Source records

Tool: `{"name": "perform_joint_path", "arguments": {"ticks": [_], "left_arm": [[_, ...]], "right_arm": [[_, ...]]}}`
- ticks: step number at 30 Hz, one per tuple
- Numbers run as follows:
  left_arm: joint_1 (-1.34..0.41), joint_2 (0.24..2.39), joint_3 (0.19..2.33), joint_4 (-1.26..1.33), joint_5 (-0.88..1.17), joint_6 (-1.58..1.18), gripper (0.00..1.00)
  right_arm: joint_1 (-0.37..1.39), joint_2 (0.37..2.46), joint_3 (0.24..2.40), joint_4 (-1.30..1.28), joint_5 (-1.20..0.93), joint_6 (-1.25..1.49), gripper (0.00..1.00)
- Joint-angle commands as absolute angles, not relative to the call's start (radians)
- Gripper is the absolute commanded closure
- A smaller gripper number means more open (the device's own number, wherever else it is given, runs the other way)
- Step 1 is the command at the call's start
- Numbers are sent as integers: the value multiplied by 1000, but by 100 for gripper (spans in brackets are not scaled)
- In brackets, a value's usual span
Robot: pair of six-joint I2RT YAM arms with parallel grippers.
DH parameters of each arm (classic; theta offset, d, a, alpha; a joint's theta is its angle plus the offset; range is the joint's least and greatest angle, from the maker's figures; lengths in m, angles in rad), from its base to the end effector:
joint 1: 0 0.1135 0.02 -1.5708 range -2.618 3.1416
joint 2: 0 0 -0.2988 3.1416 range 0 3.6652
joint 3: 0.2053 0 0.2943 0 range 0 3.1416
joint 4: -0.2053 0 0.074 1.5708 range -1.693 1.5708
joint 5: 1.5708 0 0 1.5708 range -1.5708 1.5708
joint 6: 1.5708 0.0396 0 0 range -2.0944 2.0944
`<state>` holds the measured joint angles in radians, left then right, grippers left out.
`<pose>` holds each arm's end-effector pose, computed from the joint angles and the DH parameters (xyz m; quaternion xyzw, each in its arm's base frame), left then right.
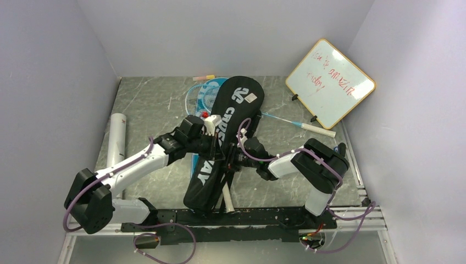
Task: Pack up the badminton gear
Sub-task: Place the racket in the racket bag.
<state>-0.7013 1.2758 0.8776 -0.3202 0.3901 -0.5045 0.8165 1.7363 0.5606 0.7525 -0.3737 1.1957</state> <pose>0.2235 -0.2085 0.2702 0.1675 0.8811 -0.3753 0.2340 0.2200 0.2552 0.1199 0.0565 0.8294 0.5341 0.1537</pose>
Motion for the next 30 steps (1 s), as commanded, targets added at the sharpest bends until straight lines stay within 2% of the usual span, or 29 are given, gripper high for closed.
{"name": "perform_joint_path", "arguments": {"ticks": [1,7,11,16,21,26,28,30], "left_arm": [[-725,1226,849,-233,652,-599,95],[-725,1276,885,-374,425,-467,95],[-726,1302,925,-472,221,-377,94],[-725,1324,939,-475,165,-325,94],[-726,1339,944,-475,201,-287,93],[-728,1347,939,-498,213,-259,92],[-729,1357,934,-508,216,-250,92],[-730,1365,924,-504,215,-248,92]], "right_arm": [[796,1724,573,942,-279,1197,92],[792,1729,546,950,-288,1208,60],[749,1646,498,856,-265,1176,47],[666,1522,476,686,-261,1098,44],[528,1442,510,508,-258,1010,43],[382,1437,639,305,-225,907,41],[333,1450,668,287,-226,889,40],[286,1475,691,302,-243,890,43]]}}
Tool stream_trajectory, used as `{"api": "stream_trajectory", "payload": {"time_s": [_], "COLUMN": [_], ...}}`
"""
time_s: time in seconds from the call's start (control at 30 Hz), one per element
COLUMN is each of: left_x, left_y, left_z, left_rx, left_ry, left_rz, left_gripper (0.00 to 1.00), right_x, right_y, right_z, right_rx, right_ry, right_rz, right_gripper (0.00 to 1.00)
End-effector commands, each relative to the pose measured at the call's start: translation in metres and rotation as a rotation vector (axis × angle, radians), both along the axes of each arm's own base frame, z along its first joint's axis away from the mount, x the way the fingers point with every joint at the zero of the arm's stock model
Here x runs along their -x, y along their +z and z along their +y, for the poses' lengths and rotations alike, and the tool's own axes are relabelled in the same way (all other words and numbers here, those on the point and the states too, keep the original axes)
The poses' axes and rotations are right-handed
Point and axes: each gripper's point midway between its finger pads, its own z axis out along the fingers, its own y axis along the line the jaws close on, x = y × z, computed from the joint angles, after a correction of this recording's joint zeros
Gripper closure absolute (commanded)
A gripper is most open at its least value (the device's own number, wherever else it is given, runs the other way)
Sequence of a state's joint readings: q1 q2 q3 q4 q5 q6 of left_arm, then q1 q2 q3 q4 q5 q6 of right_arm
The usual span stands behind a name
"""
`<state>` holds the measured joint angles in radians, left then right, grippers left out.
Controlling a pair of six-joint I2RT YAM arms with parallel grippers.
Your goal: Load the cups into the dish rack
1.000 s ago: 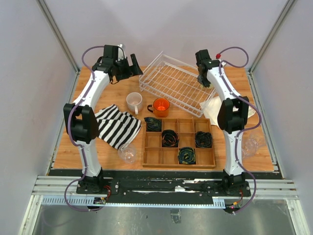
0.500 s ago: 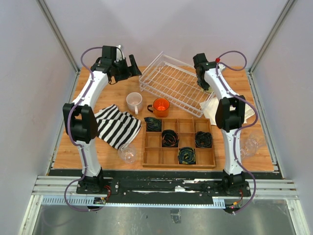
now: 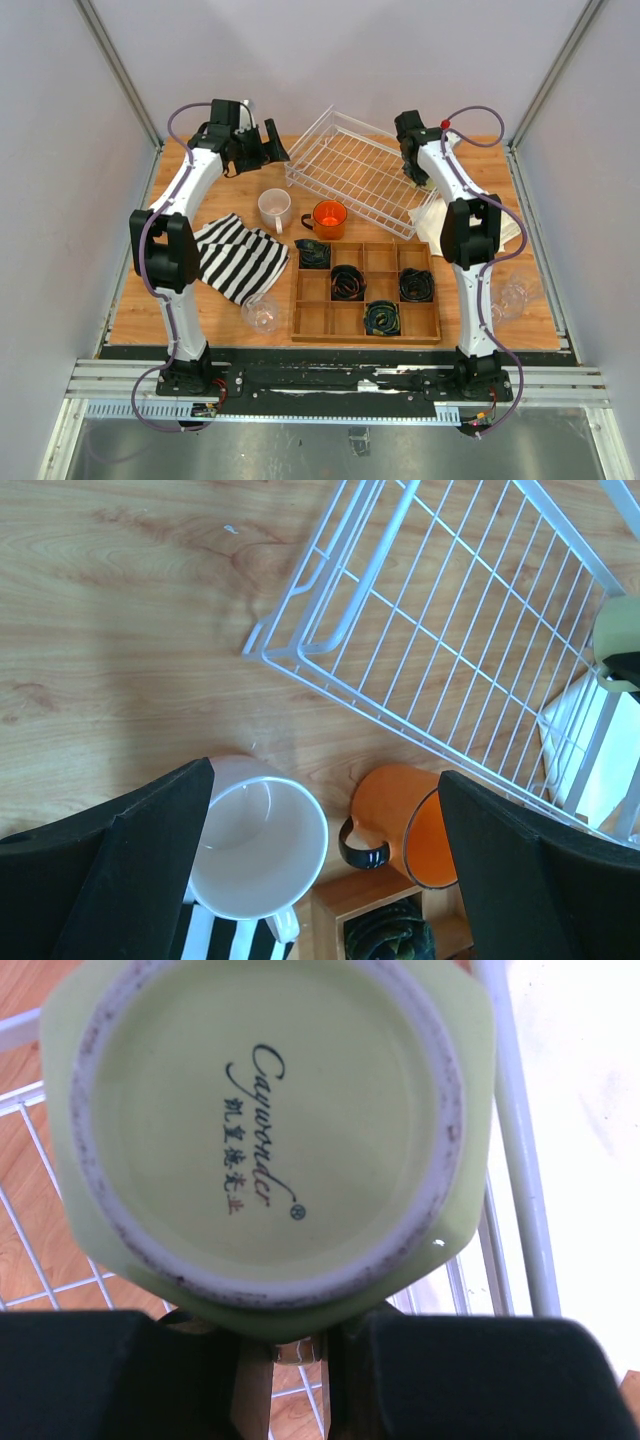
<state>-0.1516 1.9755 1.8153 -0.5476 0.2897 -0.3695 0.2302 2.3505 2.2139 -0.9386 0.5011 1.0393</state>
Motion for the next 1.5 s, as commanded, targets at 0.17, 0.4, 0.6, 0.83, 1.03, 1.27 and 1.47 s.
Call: {"api": "stream_trajectory", "payload": {"time_s": [0.17,0.4,0.6,0.83,1.03,1.27,1.47], "left_x": [0.003,0.001,0.0,0.001,0.004,0.013,0.037], "left_y": [0.019,0.018,0.021,0.023,0.026,0.021,0.012], "left_z": [0.005,0.004,0.005,0.004,0.003,0.006,0.012], "left_rx": [0.006,0.015,0.015,0.023,0.025,0.012,-0.002], "left_ry": [0.002,0.004,0.012,0.01,0.005,0.001,0.018], "left_rz": [-0.055,-0.056,-0.061,-0.063,-0.069,-0.057,-0.03], "left_gripper": [0.0,0.0,0.0,0.0,0.0,0.0,0.0], "right_x": [-0.004,-0.01,-0.01,-0.012,-0.011,-0.004,0.01], "right_y": [-0.001,0.003,0.015,0.021,0.035,0.055,0.07], "right_z": [-0.004,0.002,0.017,0.03,0.029,0.034,0.044], "right_rx": [0.053,0.043,0.01,-0.052,-0.041,-0.049,-0.055], "right_ry": [0.004,0.058,0.121,0.157,0.167,0.187,0.227], "right_rz": [-0.022,-0.027,-0.056,-0.076,-0.097,-0.128,-0.149], "right_gripper": [0.63,0.48,0.45,0.46,0.45,0.43,0.42]}}
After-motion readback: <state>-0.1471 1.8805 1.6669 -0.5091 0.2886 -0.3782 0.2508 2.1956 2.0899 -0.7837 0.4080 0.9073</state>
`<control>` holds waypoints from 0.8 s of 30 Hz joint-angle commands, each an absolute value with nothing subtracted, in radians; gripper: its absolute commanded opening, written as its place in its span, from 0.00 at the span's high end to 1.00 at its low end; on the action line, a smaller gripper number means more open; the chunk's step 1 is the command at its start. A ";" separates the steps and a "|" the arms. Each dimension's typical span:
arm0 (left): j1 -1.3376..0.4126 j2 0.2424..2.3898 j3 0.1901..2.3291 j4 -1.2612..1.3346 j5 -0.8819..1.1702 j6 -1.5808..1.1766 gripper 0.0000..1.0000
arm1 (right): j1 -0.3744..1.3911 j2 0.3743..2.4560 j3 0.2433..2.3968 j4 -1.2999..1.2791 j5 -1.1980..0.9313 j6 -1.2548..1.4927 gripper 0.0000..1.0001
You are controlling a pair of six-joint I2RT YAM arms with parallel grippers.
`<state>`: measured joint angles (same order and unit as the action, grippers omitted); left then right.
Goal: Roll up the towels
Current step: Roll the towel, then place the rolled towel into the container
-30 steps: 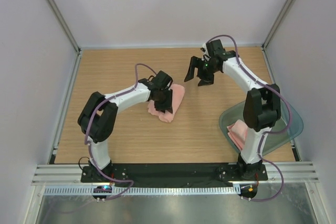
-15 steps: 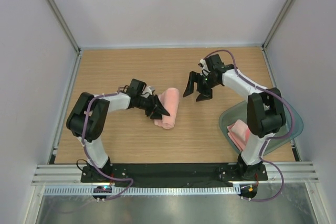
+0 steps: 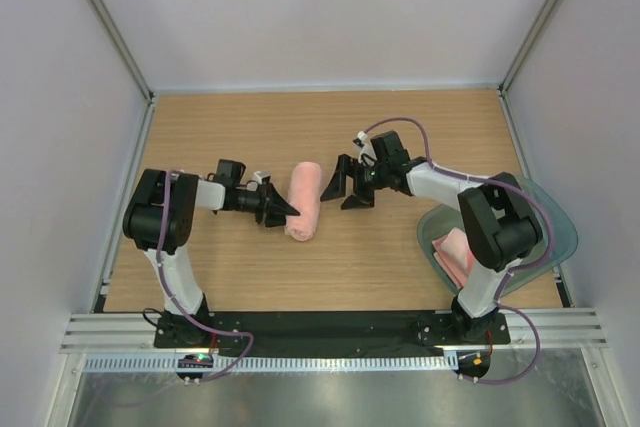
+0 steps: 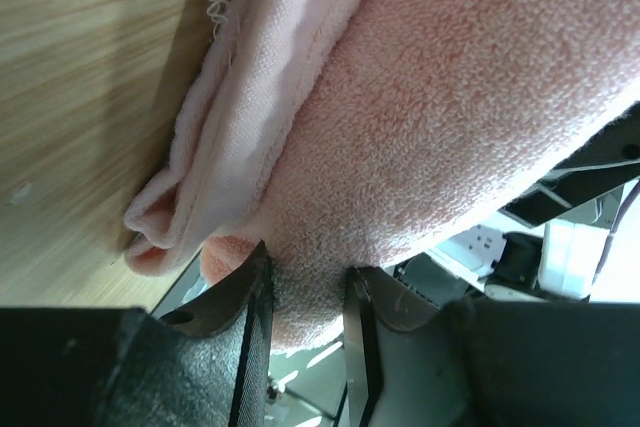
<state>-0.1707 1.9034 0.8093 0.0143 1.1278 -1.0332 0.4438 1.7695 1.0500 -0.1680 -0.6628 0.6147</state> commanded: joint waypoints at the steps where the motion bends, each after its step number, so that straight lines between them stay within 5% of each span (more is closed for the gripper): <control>1: -0.141 1.980 0.801 -0.061 1.049 -0.974 0.86 | 0.462 1.766 1.052 0.043 -0.663 0.669 0.11; 12: -0.100 2.045 0.828 -0.104 1.028 -0.960 0.87 | 0.574 1.920 1.112 0.150 -0.493 0.695 0.05; 24: -0.090 2.097 0.854 -0.130 1.065 -0.946 0.85 | 0.689 2.062 1.143 0.307 -0.428 0.752 0.10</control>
<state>-0.0811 2.0010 0.8787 0.0147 1.2098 -0.8700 0.6159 2.0136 1.1347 0.2539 -0.4728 0.7483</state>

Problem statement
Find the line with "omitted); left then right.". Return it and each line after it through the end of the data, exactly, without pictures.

Exercise output
`<state>`: measured joint angles (same order and unit as the action, grippers omitted); left then right.
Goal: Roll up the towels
Current step: Roll the towel, then place the rolled towel into the container
-30 steps: 
-15 steps: 
+0 steps: 
+0 steps: 
<state>-0.1707 1.9034 0.8093 0.0143 1.1278 -1.0332 0.4438 1.7695 1.0500 -0.1680 -0.6628 0.6147</state> commanded: joint waypoints at the steps where the motion bends, each after its step number, so that straight lines between them stay within 5% of each span (more is closed for the gripper): <control>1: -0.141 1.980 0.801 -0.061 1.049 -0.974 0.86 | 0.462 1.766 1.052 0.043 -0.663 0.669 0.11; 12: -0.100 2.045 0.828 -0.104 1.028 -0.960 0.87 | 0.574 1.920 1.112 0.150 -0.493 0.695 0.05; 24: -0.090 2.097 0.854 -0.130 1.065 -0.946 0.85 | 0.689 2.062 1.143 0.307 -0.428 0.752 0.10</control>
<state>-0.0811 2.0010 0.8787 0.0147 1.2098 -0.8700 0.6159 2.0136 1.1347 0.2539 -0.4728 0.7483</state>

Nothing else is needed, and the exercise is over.